_Work item:_ Return every entry exactly as written.

_Records from a data source:_
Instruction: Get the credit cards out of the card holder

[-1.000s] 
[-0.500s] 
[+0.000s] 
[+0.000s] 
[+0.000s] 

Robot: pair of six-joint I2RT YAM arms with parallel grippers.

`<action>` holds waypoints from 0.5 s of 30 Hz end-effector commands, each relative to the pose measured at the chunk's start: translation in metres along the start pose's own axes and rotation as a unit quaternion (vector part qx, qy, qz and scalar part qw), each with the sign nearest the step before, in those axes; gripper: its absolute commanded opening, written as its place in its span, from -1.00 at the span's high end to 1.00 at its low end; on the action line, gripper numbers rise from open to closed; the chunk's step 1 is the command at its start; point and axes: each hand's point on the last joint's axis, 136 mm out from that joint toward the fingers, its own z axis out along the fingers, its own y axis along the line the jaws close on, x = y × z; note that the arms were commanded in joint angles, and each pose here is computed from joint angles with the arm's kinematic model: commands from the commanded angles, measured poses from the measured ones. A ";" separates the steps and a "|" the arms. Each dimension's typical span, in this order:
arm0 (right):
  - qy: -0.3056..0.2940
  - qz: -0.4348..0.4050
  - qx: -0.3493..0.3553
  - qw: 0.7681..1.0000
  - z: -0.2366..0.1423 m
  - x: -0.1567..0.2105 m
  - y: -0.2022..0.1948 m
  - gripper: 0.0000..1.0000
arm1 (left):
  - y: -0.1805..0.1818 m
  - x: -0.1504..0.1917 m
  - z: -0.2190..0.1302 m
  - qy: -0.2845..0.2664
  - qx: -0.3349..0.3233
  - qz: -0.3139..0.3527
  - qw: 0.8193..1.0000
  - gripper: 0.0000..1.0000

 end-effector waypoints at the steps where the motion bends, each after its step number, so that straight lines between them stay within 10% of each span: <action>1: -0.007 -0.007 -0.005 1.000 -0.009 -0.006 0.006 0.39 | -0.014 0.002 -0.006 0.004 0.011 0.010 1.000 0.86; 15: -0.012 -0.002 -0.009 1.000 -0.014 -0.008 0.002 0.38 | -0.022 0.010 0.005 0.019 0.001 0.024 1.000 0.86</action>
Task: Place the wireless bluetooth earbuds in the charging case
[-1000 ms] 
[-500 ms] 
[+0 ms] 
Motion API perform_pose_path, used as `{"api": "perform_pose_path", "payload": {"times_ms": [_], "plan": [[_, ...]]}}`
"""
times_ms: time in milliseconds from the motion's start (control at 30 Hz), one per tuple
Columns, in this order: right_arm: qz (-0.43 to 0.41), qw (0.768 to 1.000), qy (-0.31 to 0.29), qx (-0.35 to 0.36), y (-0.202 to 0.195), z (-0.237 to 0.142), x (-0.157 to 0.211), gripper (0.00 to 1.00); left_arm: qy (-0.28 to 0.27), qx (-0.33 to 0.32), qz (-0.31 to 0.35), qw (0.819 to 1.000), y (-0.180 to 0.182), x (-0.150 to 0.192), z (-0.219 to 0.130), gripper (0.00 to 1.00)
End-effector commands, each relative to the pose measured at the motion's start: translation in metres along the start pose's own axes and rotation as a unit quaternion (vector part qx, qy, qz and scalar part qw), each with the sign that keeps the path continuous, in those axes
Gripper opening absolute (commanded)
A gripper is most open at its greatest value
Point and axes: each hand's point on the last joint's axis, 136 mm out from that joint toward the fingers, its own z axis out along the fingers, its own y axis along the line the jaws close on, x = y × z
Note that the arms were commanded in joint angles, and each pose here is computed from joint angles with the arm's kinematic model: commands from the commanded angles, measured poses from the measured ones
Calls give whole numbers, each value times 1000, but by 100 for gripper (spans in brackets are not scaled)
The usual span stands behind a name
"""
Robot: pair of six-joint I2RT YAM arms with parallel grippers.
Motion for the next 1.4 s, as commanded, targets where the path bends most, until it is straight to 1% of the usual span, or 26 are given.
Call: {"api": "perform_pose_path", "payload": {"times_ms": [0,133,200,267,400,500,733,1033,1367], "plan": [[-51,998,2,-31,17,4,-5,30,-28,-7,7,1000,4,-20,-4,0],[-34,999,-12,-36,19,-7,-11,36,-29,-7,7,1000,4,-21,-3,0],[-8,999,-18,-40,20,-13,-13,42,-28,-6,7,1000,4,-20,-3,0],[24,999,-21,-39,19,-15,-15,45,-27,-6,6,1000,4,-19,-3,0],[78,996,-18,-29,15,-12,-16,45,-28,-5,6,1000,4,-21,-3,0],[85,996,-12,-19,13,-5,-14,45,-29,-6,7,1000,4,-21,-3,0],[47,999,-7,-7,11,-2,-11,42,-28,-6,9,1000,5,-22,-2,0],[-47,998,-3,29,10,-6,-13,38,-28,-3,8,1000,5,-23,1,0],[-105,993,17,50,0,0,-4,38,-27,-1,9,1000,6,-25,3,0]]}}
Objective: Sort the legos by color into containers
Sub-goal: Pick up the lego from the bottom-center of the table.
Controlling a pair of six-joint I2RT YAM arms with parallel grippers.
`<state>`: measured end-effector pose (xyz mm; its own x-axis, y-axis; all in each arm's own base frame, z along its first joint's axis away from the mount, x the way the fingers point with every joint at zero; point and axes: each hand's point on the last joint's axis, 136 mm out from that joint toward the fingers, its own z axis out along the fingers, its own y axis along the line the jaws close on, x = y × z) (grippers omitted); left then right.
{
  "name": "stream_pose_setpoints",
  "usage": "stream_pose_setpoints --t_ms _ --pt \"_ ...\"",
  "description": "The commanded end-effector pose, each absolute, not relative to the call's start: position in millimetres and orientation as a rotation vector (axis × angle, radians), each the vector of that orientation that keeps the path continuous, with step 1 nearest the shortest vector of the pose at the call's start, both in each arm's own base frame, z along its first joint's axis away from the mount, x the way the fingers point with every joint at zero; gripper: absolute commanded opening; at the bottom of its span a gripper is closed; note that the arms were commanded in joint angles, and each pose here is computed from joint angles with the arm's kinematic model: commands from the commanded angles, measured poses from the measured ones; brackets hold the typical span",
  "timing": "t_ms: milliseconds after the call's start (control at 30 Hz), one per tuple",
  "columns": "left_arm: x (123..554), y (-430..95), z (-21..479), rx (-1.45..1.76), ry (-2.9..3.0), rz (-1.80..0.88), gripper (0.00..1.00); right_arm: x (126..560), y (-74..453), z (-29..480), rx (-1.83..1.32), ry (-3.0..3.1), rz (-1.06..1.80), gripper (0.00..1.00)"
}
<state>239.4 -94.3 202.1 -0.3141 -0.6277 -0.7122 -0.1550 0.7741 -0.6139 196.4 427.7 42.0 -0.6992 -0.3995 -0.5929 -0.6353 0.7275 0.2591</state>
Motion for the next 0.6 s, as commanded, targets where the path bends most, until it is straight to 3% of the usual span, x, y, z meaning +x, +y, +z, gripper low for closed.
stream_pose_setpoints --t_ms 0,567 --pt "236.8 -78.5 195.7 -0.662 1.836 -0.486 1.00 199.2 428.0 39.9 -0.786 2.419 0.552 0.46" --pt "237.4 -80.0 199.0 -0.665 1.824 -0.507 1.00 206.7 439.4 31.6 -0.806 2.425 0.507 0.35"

_Task solution:_
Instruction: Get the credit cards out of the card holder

[-1.000s] 
[-0.500s] 
[+0.000s] 
[+0.000s] 
[+0.000s] 

Robot: pair of six-joint I2RT YAM arms with parallel grippers.

`<action>` holds waypoints from 0.5 s of 30 Hz end-effector commands, each relative to the pose measured at the chunk's start: translation in metres along the start pose's own axes and rotation as a unit quaternion (vector part qx, qy, qz and scalar part qw), each with the sign nearest the step before, in those axes; gripper: its absolute commanded opening, written as its place in its span, from -1.00 at the span's high end to 1.00 at its low end; on the action line, gripper numbers rise from open to closed; the chunk's step 1 is the command at its start; point and axes: each hand's point on the last joint's axis, 136 mm out from that joint toward the fingers, its own z axis out along the fingers, its own y axis along the line the jaws close on, x = y × z; note that the arms were commanded in joint angles, and each pose here is computed from joint angles with the arm's kinematic model: commands from the commanded angles, measured poses from the measured ones. A ";" separates the steps and a "|" the arms. Each dimension's typical span, in this order:
arm0 (right):
  - qy: -0.3056..0.2940
  - qz: -0.4348..0.4050
  - qx: -0.3493..0.3553
  - qw: 0.7681..1.0000
  - z: -0.2366..0.1423 m
  - x: -0.1567..0.2105 m
  - y: -0.2022..0.1948 m
  - gripper: 0.0000..1.0000
arm1 (left):
  - y: -0.1805..0.1818 m
  - x: -0.1504..0.1917 m
  - z: -0.2190..0.1302 m
  - qy: -0.2845..0.2664
  - qx: -0.3349..0.3233
  - qz: -0.3139..0.3527
  - qw: 0.8193..1.0000
  - gripper: 0.0000..1.0000

 end-effector waypoints at the steps where the motion bends, each after its step number, so that straight lines between them stay within 10% of each span: <action>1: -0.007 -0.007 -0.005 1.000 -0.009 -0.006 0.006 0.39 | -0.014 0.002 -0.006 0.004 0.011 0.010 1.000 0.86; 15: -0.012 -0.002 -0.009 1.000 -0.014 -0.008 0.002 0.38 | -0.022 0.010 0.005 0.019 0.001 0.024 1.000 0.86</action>
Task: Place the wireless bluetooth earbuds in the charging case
[-1000 ms] 
[-500 ms] 
[+0 ms] 
Motion API perform_pose_path, used as `{"api": "perform_pose_path", "payload": {"times_ms": [_], "plan": [[_, ...]]}}`
"""
times_ms: time in milliseconds from the motion's start (control at 30 Hz), one per tuple
Columns, in this order: right_arm: qz (-0.43 to 0.41), qw (0.768 to 1.000), qy (-0.31 to 0.29), qx (-0.35 to 0.36), y (-0.202 to 0.195), z (-0.237 to 0.142), x (-0.157 to 0.211), gripper (0.00 to 1.00); left_arm: qy (-0.28 to 0.27), qx (-0.33 to 0.32), qz (-0.31 to 0.35), qw (0.819 to 1.000), y (-0.180 to 0.182), x (-0.150 to 0.192), z (-0.219 to 0.130), gripper (0.00 to 1.00)
End-effector commands, each relative to the pose measured at the motion's start: translation in metres along the start pose's own axes and rotation as a unit quaternion (vector part qx, qy, qz and scalar part qw), each with the sign that keeps the path continuous, in those axes
Gripper opening absolute (commanded)
A gripper is most open at its greatest value
Point and axes: each hand's point on the last joint's axis, 136 mm out from that joint toward the fingers, its own z axis out along the fingers, its own y axis along the line the jaws close on, x = y × z
Note that the arms were commanded in joint angles, and each pose here is computed from joint angles with the arm's kinematic model: commands from the commanded angles, measured poses from the measured ones
Calls give whole numbers, each value times 1000, but by 100 for gripper (spans in brackets are not scaled)
The usual span stands behind a name
"""
Robot: pair of six-joint I2RT YAM arms with parallel grippers.
Motion for the next 1.4 s, as commanded, targets where the path bends most, until it is straight to 1% of the usual span, or 26 are given.
Call: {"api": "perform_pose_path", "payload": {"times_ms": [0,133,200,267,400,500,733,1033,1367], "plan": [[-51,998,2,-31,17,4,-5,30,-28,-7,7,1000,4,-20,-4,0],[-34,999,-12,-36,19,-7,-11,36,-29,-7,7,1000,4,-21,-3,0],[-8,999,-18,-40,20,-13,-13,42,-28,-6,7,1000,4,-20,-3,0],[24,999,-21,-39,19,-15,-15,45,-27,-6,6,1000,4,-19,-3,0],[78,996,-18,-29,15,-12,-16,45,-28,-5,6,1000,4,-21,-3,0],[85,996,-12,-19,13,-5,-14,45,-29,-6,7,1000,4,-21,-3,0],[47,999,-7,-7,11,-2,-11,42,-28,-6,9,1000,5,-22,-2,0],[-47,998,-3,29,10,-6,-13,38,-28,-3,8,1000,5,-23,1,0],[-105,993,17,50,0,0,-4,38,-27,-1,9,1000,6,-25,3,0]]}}
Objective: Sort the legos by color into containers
Sub-goal: Pick up the lego from the bottom-center of the table.
Controlling a pair of six-joint I2RT YAM arms with parallel grippers.
`<state>`: measured end-effector pose (xyz mm; its own x-axis, y-axis; all in each arm's own base frame, z along its first joint's axis away from the mount, x the way the fingers point with every joint at zero; point and axes: each hand's point on the last joint's axis, 136 mm out from that joint toward the fingers, its own z axis out along the fingers, its own y axis along the line the jaws close on, x = y × z) (grippers omitted); left then right.
{
  "name": "stream_pose_setpoints",
  "usage": "stream_pose_setpoints --t_ms _ --pt \"_ ...\"",
  "description": "The commanded end-effector pose, each absolute, not relative to the call's start: position in millimetres and orientation as a rotation vector (axis × angle, radians), each the vector of that orientation that keeps the path continuous, with step 1 nearest the shortest vector of the pose at the call's start, both in each arm's own base frame, z along its first joint's axis away from the mount, x the way the fingers point with every joint at zero; gripper: absolute commanded opening; at the bottom of its span a gripper is closed; note that the arms were commanded in joint angles, and each pose here is computed from joint angles with the arm's kinematic model: commands from the commanded angles, measured poses from the measured ones; brackets hold the typical span",
  "timing": "t_ms: milliseconds after the call's start (control at 30 Hz), one per tuple",
  "columns": "left_arm: x (123..554), y (-430..95), z (-21..479), rx (-1.45..1.76), ry (-2.9..3.0), rz (-1.80..0.88), gripper (0.00..1.00); right_arm: x (126..560), y (-74..453), z (-29..480), rx (-1.83..1.32), ry (-3.0..3.1), rz (-1.06..1.80), gripper (0.00..1.00)"
}
<state>239.4 -94.3 202.1 -0.3141 -0.6277 -0.7122 -0.1550 0.7741 -0.6139 196.4 427.7 42.0 -0.6992 -0.3995 -0.5929 -0.6353 0.7275 0.2591</state>
Motion for the next 0.6 s, as commanded, targets where the path bends most, until it is straight to 3% of the usual span, x, y, z meaning +x, +y, +z, gripper low for closed.
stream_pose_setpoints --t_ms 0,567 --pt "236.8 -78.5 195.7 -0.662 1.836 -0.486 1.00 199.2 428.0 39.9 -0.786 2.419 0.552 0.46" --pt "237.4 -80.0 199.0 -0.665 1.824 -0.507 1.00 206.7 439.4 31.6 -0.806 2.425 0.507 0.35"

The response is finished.